─── Material provided
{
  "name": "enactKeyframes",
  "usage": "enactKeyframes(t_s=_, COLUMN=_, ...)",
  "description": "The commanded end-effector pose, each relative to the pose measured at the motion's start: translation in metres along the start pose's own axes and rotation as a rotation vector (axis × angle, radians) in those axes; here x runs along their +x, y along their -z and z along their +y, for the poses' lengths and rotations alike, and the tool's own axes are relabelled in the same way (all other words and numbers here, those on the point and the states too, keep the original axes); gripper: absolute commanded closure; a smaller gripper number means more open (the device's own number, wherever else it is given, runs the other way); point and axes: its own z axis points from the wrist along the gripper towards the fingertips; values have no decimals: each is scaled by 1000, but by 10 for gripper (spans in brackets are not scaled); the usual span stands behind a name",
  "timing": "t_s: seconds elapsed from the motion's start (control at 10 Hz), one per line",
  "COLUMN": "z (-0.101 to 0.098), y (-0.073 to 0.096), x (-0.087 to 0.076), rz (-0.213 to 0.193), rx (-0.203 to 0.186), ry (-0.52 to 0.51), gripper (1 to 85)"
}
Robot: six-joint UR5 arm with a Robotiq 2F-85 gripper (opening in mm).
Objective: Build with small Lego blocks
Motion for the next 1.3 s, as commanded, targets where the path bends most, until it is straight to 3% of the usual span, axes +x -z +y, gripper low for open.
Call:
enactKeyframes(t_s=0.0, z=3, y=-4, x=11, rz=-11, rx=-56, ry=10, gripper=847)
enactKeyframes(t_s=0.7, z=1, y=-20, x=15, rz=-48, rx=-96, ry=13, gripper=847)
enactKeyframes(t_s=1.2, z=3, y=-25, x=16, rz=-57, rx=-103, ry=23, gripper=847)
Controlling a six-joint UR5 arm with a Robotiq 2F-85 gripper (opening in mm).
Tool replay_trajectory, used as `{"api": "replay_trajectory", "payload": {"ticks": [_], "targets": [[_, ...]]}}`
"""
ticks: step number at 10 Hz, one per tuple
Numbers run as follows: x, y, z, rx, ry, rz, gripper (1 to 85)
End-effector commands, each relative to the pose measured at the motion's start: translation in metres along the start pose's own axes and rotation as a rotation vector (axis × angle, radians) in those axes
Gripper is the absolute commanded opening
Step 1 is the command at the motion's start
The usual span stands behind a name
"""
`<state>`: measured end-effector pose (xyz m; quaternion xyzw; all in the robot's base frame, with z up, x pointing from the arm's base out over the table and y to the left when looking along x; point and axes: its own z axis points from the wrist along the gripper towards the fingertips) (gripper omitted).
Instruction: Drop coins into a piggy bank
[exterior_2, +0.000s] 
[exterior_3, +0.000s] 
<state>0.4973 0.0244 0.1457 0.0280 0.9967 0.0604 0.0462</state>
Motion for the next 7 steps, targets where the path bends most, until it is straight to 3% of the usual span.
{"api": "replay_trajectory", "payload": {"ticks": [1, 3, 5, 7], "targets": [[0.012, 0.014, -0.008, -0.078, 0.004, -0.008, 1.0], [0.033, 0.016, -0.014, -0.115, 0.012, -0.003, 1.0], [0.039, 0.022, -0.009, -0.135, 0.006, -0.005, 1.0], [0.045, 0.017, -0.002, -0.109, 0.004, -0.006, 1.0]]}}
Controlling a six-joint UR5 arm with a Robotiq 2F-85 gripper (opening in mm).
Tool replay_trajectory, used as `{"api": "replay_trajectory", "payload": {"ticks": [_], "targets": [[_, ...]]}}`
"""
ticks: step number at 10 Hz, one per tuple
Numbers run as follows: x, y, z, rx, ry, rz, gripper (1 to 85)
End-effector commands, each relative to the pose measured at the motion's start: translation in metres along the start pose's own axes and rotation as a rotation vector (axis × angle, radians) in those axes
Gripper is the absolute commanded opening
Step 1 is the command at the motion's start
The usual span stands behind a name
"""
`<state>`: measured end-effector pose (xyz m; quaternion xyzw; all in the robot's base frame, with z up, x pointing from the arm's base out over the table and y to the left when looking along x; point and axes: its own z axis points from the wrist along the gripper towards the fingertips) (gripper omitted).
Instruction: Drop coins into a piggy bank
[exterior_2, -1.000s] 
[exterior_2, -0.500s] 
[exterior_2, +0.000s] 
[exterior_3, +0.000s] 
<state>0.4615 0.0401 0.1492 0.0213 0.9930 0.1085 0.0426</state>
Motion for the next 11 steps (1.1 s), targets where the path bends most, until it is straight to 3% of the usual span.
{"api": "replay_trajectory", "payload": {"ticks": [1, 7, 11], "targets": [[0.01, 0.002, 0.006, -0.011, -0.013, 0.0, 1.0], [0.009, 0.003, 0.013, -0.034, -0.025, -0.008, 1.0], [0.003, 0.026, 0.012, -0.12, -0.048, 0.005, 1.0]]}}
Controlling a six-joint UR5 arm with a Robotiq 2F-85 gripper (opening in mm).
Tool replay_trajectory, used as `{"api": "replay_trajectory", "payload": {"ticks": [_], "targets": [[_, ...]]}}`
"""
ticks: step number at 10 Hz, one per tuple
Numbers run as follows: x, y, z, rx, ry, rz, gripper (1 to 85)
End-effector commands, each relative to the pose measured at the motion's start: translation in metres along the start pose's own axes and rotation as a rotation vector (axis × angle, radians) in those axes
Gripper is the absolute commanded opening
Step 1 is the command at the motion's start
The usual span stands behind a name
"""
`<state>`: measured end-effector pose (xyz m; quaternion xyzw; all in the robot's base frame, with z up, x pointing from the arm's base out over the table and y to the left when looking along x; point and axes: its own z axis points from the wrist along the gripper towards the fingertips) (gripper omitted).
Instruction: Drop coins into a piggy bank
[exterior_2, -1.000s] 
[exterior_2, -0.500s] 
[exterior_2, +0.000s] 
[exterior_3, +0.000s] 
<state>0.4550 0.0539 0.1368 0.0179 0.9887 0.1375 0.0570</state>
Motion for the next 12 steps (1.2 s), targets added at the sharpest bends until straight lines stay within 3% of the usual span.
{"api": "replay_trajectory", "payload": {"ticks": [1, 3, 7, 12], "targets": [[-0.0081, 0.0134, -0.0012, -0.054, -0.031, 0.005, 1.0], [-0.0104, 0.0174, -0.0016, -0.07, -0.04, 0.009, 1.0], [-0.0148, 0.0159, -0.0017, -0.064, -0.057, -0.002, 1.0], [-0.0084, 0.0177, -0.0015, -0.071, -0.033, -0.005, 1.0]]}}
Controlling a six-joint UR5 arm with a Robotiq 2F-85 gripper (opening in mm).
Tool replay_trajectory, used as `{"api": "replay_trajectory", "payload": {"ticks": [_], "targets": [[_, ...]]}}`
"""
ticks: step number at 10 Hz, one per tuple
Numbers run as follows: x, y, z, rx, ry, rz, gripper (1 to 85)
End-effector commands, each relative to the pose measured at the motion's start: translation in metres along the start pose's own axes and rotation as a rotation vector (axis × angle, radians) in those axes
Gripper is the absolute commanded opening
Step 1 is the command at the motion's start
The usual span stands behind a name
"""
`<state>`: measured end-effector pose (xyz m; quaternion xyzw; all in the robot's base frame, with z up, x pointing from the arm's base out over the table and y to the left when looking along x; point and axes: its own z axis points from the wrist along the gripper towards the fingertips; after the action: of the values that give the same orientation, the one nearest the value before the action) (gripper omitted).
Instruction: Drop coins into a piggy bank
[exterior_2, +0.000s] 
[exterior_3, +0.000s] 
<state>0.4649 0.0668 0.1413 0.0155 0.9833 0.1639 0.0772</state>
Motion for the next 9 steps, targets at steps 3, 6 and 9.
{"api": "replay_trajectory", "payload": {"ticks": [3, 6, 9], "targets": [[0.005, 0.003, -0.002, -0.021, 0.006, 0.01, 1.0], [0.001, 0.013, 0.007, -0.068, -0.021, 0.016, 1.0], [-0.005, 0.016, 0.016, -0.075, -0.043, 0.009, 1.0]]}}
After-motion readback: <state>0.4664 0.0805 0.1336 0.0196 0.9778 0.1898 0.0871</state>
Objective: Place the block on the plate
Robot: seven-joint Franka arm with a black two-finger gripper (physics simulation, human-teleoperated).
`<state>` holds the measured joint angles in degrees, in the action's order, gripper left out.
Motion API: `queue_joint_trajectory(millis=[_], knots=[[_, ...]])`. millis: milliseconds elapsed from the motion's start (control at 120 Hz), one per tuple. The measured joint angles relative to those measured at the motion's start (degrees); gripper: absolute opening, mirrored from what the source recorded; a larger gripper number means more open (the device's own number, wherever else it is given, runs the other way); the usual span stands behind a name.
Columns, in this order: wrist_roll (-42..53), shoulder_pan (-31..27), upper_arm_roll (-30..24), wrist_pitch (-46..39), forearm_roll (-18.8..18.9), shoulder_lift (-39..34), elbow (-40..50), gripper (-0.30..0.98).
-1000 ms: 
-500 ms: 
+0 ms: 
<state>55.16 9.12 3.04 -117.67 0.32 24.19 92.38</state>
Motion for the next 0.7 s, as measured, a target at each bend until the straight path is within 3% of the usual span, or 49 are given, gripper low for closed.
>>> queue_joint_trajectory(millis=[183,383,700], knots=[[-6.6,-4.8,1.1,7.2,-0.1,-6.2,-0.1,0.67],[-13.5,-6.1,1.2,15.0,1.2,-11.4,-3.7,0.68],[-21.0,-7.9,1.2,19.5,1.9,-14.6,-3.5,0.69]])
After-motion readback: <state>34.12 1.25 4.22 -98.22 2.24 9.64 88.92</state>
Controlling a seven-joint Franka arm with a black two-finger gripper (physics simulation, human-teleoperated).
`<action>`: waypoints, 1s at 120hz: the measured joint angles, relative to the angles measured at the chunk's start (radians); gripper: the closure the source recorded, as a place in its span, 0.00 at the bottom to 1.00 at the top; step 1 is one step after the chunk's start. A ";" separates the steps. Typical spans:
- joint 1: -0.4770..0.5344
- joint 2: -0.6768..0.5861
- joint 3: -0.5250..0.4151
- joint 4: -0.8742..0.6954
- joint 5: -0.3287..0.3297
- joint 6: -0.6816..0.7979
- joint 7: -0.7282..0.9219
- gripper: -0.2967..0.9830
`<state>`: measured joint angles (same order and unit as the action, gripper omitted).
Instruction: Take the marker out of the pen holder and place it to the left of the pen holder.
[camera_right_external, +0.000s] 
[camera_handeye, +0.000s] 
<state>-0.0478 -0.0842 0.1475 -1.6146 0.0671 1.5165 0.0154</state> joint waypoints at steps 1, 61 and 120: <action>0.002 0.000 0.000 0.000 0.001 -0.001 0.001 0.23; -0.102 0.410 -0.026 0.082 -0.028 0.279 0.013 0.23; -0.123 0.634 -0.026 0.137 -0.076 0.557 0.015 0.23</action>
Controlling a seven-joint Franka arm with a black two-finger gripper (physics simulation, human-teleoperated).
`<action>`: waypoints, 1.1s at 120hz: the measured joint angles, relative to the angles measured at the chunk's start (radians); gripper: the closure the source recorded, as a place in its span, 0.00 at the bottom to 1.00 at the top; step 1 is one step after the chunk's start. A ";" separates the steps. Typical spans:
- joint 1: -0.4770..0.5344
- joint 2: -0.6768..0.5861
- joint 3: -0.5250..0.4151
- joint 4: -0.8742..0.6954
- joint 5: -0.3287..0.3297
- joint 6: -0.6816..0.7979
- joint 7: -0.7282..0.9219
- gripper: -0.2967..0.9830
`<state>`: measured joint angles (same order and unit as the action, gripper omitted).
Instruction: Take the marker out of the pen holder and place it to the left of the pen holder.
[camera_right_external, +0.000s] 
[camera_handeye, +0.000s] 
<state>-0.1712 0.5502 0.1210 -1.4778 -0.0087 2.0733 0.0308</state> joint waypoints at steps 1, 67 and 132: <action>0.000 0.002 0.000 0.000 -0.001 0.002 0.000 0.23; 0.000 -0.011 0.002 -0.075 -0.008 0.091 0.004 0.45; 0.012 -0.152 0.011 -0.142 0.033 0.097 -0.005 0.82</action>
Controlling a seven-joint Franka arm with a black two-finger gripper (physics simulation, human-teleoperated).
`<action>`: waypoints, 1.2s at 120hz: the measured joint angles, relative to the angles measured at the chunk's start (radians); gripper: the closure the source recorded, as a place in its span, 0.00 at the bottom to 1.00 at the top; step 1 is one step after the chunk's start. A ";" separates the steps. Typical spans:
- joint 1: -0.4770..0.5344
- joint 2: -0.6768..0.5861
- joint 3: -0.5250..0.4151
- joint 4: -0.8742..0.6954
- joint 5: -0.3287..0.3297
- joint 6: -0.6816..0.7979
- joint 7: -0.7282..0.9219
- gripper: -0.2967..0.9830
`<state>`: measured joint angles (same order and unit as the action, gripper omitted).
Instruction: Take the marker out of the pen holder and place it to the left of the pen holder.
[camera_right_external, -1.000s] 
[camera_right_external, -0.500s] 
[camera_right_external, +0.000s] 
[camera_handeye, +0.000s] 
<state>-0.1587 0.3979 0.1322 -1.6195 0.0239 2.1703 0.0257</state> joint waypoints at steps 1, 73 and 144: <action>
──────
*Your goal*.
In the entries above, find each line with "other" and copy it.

*Your response*.
  "description": "The commanded end-effector pose, each relative to the pose measured at the motion's start: translation in metres along the start pose's own axes and rotation as a rotation vector (axis × angle, radians) in those axes; here x runs along their +x, y along their -z and z along their +y, for the poses' lengths and rotations alike, and the tool's own axes are relabelled in the same way (all other words and numbers here, those on the point and the states too, keep the original axes); gripper: absolute commanded closure; a smaller gripper number means more open (the device's own number, wherever else it is given, runs the other way); point and axes: its own z axis points from the wrist along the gripper towards the fingertips; values have no decimals: each is scaled by 1000, but by 10 for gripper (spans in brackets are not scaled); the usual span stands behind a name",
Motion API: `queue_joint_trajectory(millis=[_], knots=[[_, ...]])`. millis: milliseconds elapsed from the motion's start (control at 120 Hz), one per tuple. The measured joint angles relative to those measured at the motion's start (degrees); gripper: absolute opening, mirrored from what the source recorded; a larger gripper number means more open (the device's own number, wherever else it is given, runs the other way); the usual span stands behind a name.

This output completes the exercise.